▸ **WHAT TO WORK ON**
Scan the entries below for the word "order". Copy each line that has it.

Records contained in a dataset
[Start of Attachment]

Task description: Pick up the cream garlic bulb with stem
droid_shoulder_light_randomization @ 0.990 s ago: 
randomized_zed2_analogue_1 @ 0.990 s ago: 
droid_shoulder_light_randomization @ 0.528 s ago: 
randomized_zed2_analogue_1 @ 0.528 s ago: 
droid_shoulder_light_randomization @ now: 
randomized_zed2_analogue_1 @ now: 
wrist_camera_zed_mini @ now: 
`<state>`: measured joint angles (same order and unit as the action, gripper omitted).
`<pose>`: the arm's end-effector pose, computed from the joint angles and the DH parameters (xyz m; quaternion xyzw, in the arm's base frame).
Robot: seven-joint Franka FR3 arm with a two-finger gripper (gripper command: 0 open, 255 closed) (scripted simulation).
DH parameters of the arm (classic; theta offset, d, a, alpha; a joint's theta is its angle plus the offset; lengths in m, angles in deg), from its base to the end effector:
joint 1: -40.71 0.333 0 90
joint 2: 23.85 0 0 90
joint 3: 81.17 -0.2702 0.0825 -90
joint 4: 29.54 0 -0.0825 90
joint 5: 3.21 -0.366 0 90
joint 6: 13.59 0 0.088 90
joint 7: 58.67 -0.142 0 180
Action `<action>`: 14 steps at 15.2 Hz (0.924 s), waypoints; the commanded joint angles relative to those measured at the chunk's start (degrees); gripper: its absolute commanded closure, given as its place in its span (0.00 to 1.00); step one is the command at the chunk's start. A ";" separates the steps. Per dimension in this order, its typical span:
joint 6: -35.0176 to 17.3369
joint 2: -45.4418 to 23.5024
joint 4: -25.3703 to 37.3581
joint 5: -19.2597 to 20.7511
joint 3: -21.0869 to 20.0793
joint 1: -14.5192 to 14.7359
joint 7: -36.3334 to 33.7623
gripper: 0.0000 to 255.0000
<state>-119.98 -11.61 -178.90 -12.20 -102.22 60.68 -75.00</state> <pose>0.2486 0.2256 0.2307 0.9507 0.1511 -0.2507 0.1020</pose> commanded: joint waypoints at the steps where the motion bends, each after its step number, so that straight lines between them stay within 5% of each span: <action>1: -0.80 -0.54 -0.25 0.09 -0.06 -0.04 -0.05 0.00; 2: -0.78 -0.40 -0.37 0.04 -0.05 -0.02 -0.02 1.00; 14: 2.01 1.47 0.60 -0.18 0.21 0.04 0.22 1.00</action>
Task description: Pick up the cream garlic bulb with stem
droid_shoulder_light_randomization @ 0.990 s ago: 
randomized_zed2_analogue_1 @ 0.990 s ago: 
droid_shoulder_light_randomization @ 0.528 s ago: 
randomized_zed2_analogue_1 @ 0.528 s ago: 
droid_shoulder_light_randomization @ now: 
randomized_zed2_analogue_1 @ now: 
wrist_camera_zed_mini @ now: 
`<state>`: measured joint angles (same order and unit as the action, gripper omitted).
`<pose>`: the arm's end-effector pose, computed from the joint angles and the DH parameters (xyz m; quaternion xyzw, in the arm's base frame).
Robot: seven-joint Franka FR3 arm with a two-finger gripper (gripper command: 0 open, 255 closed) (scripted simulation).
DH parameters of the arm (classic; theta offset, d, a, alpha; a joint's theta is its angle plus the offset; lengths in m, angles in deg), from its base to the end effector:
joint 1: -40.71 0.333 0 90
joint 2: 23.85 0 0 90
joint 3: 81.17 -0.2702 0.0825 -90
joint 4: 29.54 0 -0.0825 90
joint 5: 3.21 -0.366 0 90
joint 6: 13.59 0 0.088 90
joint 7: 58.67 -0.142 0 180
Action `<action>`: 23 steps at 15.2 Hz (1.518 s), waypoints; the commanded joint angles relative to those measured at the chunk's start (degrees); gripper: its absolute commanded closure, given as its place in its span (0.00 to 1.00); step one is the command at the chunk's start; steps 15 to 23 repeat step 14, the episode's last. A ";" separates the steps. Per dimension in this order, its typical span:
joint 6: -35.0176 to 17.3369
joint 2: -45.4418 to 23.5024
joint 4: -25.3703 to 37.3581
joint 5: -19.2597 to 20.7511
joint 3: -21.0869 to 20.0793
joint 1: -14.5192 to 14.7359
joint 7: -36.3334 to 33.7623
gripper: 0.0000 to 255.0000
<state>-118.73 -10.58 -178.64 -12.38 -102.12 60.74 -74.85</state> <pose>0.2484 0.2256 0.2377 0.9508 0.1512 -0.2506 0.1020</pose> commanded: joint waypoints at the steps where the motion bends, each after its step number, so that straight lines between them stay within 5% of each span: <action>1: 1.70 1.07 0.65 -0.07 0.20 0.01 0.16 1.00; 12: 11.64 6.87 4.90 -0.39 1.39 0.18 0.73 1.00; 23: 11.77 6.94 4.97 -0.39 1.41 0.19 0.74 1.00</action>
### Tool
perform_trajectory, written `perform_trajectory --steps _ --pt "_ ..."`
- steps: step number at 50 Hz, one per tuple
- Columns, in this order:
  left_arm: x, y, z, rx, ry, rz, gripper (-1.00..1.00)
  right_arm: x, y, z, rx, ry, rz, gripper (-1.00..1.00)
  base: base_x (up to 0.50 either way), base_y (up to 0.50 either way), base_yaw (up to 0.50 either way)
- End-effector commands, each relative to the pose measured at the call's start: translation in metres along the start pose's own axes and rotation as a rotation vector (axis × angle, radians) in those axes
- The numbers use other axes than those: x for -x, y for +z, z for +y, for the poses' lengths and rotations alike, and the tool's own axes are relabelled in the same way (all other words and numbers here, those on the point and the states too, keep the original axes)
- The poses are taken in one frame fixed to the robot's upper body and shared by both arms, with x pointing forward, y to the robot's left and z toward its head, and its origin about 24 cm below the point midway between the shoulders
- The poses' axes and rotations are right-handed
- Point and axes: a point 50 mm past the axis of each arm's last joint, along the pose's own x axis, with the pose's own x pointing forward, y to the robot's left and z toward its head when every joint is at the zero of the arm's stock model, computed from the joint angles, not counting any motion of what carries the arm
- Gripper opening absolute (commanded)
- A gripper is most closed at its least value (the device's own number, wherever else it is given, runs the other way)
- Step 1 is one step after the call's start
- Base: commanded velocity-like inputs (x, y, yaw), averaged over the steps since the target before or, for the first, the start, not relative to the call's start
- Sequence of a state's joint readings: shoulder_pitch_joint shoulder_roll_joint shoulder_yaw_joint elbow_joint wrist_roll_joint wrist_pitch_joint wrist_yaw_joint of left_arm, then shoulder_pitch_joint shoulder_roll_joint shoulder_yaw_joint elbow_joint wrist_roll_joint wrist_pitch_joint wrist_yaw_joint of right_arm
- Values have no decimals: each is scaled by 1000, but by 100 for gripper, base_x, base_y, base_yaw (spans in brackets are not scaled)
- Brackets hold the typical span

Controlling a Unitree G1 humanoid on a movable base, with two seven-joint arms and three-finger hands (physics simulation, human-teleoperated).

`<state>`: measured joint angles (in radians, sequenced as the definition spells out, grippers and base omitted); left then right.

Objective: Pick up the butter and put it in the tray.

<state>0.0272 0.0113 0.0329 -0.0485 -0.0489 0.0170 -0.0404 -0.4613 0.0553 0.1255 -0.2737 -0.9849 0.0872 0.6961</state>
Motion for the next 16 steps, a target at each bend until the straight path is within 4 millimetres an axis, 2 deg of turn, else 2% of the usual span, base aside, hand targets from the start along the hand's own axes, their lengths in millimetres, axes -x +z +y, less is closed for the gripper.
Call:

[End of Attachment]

▸ **OUTPUT**
`<state>`: measured joint angles (same order and unit as the action, gripper omitted).
Action `<action>`: 14 steps at 15.2 Hz (0.924 s), waypoints; the commanded joint angles relative to those measured at the chunk's start (degrees); gripper: its absolute commanded closure, given as its place in its span (0.00 to 1.00); step one is the command at the chunk's start. A ";" separates the steps. Per dimension in this order, its typical span:
`<state>`: measured joint angles (same order and unit as the action, gripper omitted).
Action `<action>`: 23 steps at 15.2 Hz (1.518 s), waypoints; the commanded joint angles relative to those measured at the chunk's start (degrees); gripper: its absolute commanded closure, given as its place in its span (0.00 to 1.00); step one is the command at the chunk's start; steps 15 to 23 repeat step 14, the episode's last. A ";" separates the steps. Per dimension in this order, its typical span:
- Columns, in this order:

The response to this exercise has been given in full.